Counselling Session

Cognitive Behaviour Therapy (CBT) is an evidence-based therapy used for a host of difficulties and mental health disorders. This is the number one therapy treatment recommended by doctors and psychiatrists for anxiety and depression. CBT is also effective for:

  • Stress management
  • Sleep difficulties and disorders like chronic insomnia
  • Anxiety such as generalized anxiety disorder, panic disorder, phobias and fears, social anxiety, separation anxiety, selective mutism, agoraphobia, Post-Traumatic Stress Disorder
  • Body Focused Repetitive Behaviours (BFRBs) such as Trichotillomania, Dermatillomaia, and Onychtillomania
  • Mood disorders such as depression, adjustment disorder, bipolar disorder, dysthymia, and substance-induced mood disorder
  • Substance Use
  • Eating Disorders
  • Borderline Personality Disorder
  • Psychosis
  • Health conditions such as chronic pain, migraines, irritable bowel syndrome, chronic fatigue syndrome, and fibromyalgia
  • Couples and family issues
  • Life Transitions
  • ADHD
  • Sports and performance

CBT is based on several core constructs.
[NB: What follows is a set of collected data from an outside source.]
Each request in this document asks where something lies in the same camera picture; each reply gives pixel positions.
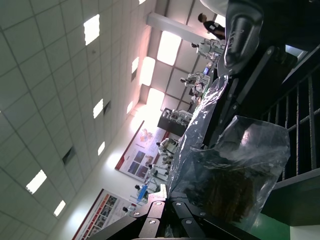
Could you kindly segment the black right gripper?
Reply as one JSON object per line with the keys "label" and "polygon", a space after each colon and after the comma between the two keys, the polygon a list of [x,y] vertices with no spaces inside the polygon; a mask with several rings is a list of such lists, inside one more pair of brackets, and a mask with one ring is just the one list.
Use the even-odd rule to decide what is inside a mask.
{"label": "black right gripper", "polygon": [[231,74],[214,109],[205,119],[202,148],[211,148],[230,121],[231,105],[267,106],[298,62],[285,50],[271,46],[255,54],[264,22],[263,9],[252,0],[230,0],[226,11],[226,45],[217,64],[218,75]]}

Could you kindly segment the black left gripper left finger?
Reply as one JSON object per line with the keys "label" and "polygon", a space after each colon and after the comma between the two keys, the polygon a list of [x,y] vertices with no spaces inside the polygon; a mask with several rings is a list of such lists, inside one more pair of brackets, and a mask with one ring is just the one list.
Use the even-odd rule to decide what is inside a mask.
{"label": "black left gripper left finger", "polygon": [[139,240],[155,239],[161,225],[165,210],[165,199],[150,199],[149,202],[122,217],[100,232],[91,236],[90,240]]}

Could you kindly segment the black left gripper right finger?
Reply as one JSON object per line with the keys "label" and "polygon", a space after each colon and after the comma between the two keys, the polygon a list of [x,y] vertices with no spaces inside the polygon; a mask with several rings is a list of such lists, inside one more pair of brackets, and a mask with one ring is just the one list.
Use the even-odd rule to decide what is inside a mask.
{"label": "black left gripper right finger", "polygon": [[186,197],[171,197],[169,199],[169,226],[175,238],[194,240],[257,239],[254,235],[194,206]]}
According to CBT, thoughts are connected to feelings and behaviours. If we can alter one part of the picture (ie. Change behaviour) we can then change how we feel and what we think. CBT therapists use strategies such as identifying distorted thinking patterns, emotional regulation techniques, and challenging behaviour (such as exposure therapy), in order to help clients improve their functioning. This theory is based on the premise that people do have the power to change, they just need the tools to do so.

CBT is typically broken down into 12 to 20 sessions. Therapy starts with the assessment phase where clients provide their story and list their goals for therapy. Following the assessment, counsellors focus on providing education on how CBT works and the connection between feelings, thoughts, and behaviours.
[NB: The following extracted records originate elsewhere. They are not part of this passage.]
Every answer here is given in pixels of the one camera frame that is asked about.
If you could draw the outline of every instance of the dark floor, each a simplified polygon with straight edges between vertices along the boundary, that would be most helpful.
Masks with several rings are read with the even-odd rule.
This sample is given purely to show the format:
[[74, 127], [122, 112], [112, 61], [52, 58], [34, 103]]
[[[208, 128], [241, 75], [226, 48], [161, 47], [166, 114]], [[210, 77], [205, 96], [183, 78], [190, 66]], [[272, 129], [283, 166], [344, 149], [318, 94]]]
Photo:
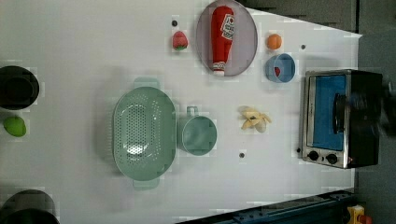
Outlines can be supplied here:
[[[385, 83], [396, 84], [396, 30], [361, 37], [358, 62], [359, 69], [381, 73]], [[356, 170], [355, 193], [375, 223], [396, 223], [396, 134], [383, 129], [379, 149], [378, 165]]]
[[396, 29], [396, 0], [238, 0], [245, 7], [363, 35]]

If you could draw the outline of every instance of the green apple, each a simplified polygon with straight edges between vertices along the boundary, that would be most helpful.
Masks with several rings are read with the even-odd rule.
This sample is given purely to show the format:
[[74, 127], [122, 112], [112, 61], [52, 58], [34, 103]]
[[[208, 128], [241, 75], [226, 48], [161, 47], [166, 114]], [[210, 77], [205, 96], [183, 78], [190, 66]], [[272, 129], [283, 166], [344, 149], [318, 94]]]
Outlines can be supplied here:
[[10, 117], [4, 121], [6, 131], [15, 137], [22, 137], [26, 134], [26, 125], [20, 117]]

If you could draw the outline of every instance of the ketchup label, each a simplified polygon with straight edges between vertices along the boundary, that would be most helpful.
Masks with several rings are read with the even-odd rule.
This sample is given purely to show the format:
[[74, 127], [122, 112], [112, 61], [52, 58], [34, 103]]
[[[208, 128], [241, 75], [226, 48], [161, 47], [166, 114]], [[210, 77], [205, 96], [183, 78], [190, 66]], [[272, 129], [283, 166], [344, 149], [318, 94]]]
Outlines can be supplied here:
[[223, 24], [221, 25], [222, 37], [233, 40], [233, 15], [225, 14]]

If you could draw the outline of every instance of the orange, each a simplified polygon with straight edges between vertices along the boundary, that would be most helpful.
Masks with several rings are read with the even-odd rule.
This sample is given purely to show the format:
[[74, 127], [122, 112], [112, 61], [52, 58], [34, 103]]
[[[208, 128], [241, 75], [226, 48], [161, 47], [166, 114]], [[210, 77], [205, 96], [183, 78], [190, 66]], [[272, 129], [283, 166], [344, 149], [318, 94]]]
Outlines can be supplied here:
[[282, 45], [282, 37], [280, 35], [270, 35], [267, 39], [268, 49], [279, 49]]

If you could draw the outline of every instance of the white table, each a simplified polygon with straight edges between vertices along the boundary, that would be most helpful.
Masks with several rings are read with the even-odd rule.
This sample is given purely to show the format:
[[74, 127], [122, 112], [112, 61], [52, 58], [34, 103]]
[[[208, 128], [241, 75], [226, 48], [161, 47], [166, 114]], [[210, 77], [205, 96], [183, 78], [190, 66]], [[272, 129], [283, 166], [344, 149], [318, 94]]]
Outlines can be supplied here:
[[[1, 1], [0, 63], [30, 67], [42, 88], [35, 105], [16, 112], [28, 134], [17, 139], [0, 131], [2, 203], [22, 189], [42, 189], [63, 224], [173, 223], [352, 188], [354, 170], [304, 162], [296, 148], [305, 71], [356, 68], [360, 36], [250, 10], [259, 33], [253, 64], [240, 76], [214, 77], [193, 38], [210, 2]], [[179, 54], [170, 48], [172, 15], [191, 43]], [[270, 31], [283, 36], [277, 52], [264, 45]], [[281, 52], [298, 65], [283, 85], [263, 73]], [[113, 109], [139, 76], [157, 77], [178, 115], [198, 105], [219, 131], [207, 156], [177, 150], [160, 186], [147, 191], [134, 190], [111, 155]], [[240, 129], [241, 105], [273, 119], [266, 133]]]
Next, counsellors get down to business by providing clients with specific tools that will help them reduce the impact their symptoms are having on their nervous system. Relaxation training helps clients reduce their anxiety and stress responses in their bodies. Following this, clinicians will focus on enhancing a client’s awareness of unhelpful thoughts that may be contributing to and maintaining their symptoms and unwanted behaviours.

The final component is the behavioural one. This might look like adding exercise and pleasurable activities to a clients week. It might also look like problem solving interpersonal, job, or family related situations. For instances of anxiety or fear-based symptoms, counsellors will guide their clients through a exposure plan where clients will gradually learn how to face their fears.

Most clients find success when engaging in CBT therapy. This is a modality that can be used for numerous situations and problems. It is time limited and involves hands on techniques that can help clients feel like are getting somewhere in their therapy. This practical treatment is ideal for those who want to see change in their lives.